One of the provisions of the proposed HDPSA is to bring in interoperability of electronic data captured and processed across different systems. This requires defined common standards for identification of health entities as well as different parameters of health data and also structuring of data transmission codes.
Probably we can look forward to new technical standards related to creation, transmission, processing and storage of data including adoption of codes for elements of health data which need to be monitored.
In 2013, the Department of Health and Family Welfare (D-HFW) published the “Electronic Health Record Standards for India” and a copy was placed on the website for stakeholders to comment. The copy is available here.
(A Revised version of the EHR Standards were published in February 2016 which is being incorporated into this document…Naavi)
The goals of suggesting the standards were indicated as follows:
Promote interoperability and where necessary be specific about certain content exchange and vocabulary standards to establish a path forward toward semantic interoperability
Support the evolution and timely maintenance of adopted standards
Promote technical innovation using adopted standards
Encourage participation and adoption by all vendors and stakeholders
Keep implementation costs as low as reasonably possible
Consider best practices, experiences, policies and frameworks
To the extent possible, adopt standards that are modular and not interdependent.
Standardized nomenclatures and code sets were recommended to be used for parameters such as
a) Logical Observation Identifiers Names and Codes (LOINC)
b) International Classification of Diseases (ICD-10)

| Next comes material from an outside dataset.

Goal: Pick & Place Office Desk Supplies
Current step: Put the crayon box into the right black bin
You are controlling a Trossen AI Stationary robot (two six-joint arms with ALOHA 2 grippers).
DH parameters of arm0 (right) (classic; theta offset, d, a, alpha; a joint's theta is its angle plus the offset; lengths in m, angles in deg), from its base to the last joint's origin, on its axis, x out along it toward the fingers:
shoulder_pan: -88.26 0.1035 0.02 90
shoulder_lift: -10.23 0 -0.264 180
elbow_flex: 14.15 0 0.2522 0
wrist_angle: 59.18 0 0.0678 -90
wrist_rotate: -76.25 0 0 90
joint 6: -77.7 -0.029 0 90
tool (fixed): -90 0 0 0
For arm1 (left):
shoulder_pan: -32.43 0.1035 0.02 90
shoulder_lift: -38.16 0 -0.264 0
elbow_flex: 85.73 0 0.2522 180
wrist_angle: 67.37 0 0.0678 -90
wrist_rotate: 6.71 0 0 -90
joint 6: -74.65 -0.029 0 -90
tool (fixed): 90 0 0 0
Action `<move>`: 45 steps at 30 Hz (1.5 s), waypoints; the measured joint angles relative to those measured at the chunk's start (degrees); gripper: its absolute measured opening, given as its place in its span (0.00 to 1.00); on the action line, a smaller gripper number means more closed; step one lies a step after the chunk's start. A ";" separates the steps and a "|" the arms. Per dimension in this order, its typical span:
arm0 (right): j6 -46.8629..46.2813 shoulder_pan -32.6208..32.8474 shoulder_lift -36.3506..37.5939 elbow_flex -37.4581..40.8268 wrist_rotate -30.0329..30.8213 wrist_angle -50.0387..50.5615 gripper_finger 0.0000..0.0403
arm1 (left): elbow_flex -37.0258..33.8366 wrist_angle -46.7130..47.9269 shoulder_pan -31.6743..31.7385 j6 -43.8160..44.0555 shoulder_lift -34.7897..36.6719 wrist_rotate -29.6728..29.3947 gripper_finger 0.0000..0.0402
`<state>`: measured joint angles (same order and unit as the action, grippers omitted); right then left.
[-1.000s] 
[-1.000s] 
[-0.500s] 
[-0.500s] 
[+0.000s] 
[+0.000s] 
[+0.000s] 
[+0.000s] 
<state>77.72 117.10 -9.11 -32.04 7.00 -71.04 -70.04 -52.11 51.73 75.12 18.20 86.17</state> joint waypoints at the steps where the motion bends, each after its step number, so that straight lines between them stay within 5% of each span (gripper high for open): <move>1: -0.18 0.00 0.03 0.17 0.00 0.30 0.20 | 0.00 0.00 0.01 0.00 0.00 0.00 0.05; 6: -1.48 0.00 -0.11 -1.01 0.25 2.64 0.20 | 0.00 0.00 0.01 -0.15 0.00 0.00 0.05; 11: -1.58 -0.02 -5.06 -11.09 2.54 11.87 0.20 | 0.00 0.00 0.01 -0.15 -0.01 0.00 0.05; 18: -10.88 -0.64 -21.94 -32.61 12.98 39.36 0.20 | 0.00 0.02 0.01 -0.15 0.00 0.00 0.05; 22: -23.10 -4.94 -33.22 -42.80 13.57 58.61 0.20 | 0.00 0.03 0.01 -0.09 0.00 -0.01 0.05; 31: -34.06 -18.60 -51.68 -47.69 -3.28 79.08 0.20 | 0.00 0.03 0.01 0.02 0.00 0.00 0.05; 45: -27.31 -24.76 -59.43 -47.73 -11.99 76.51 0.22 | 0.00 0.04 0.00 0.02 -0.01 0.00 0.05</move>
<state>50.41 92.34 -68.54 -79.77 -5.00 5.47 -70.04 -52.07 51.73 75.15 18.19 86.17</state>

c) Systemaized Nomenclature of Medicine-Clinical Terms (SNOMED-CT)
d) Current Procedural Terminology (CPT-4)
e) ATC- Anatomic Therapeutic Chemical Classification of Drugs
Content Exchange Standards
Standards used to share Clinical inforamtion such as Clinical Summaries, Prescriptions and Structured Electronic Documents such as
a) HL7-Clinical Document Architecture
b) HL7-2.5.1: defining the series of electronic messages to support administrative, logistical financial as well as Clinical processes using textual, non XML encoding synta based on delimiters
c) Continuity of Care Record (CCR), a record standard speficification
d) Digital Imaging and Communications in Medicine (DICOM)
Health Information Standards to capture a patient’s health information in a coherent manner which includes
The illness a patient is suffering from
The physician’s observation of the patient’s illness
The diagnostic tests that need to be carried out to ascertain the patient’s illness and to give the patient better treatment
The results of the diagnostic tests
The kind of treatment to be given to the patient
The way the treatment should be given to the patient
Guidelines were issued for hardware, networking and connectivity, software standards to be complied with the industry.

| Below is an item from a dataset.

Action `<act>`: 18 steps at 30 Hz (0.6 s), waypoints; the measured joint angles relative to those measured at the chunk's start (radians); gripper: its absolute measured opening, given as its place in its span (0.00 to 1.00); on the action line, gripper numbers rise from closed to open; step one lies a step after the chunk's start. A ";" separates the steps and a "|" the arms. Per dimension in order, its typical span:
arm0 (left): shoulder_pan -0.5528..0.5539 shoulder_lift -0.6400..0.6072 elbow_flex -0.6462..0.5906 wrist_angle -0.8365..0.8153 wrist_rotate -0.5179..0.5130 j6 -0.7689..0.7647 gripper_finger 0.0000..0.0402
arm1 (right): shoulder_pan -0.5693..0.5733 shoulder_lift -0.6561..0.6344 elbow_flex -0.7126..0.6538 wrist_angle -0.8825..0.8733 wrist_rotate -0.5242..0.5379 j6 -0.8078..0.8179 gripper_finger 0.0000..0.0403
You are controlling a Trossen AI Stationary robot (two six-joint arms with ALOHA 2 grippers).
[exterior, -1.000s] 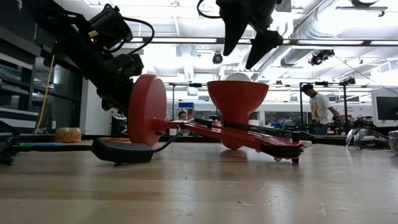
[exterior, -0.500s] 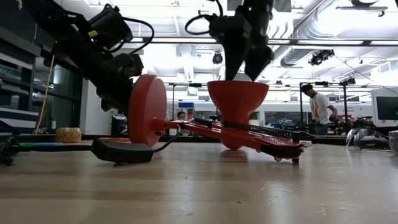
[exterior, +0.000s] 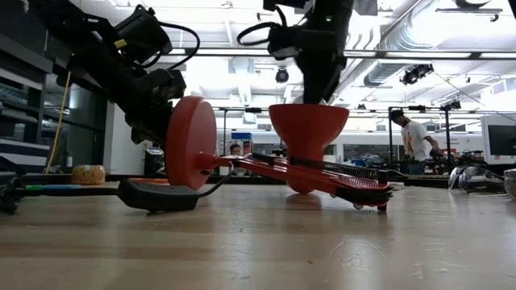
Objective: Screw lightbulb
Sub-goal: Remove the white lightbulb from the red lamp
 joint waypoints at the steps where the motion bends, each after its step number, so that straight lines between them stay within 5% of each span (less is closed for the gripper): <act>1: 0.000 0.000 0.000 0.000 0.000 0.001 0.00 | 0.000 0.000 0.000 -0.007 0.000 -0.078 0.81; 10: 0.000 0.000 0.000 0.000 0.000 0.000 0.00 | 0.000 0.000 0.000 -0.042 0.102 -1.110 0.60; 18: 0.000 0.000 0.000 -0.020 0.000 0.000 0.00 | -0.003 0.000 0.000 -0.026 0.187 -1.148 0.59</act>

It was proposed that the maintenance of health records should follow CCR standard XML file format, with demographics, insurance info, problem list/diagnoses, medications, allergy and alerts, vital signs, and lab results, consultation reports, hospital discharge and operative reports and investigative and diagnostic results (e.g. ECG reports, tread mill test results, biochemistry results, histopathological findings, ultrasound findings, etc.) kept current and accurate by a person’s healthcare team (nurses, doctors and pharmacists) which includes the patient.
Data Ownership of EHR
The Ethical, Legal, Social Issues (ELSI) guidelines for Electronic Health Record (EHR) were also recommended to define the Privacy and Security Requirements of EHR.
The detailed recommendations followed the principles of HIPAA in terms of defining the PHI, the data identity parameters and the requirements of Privacy and Security.
The document was an indigenized version of HIPAA.
Now these guidelines may become operational if the HDPSA becomes a law.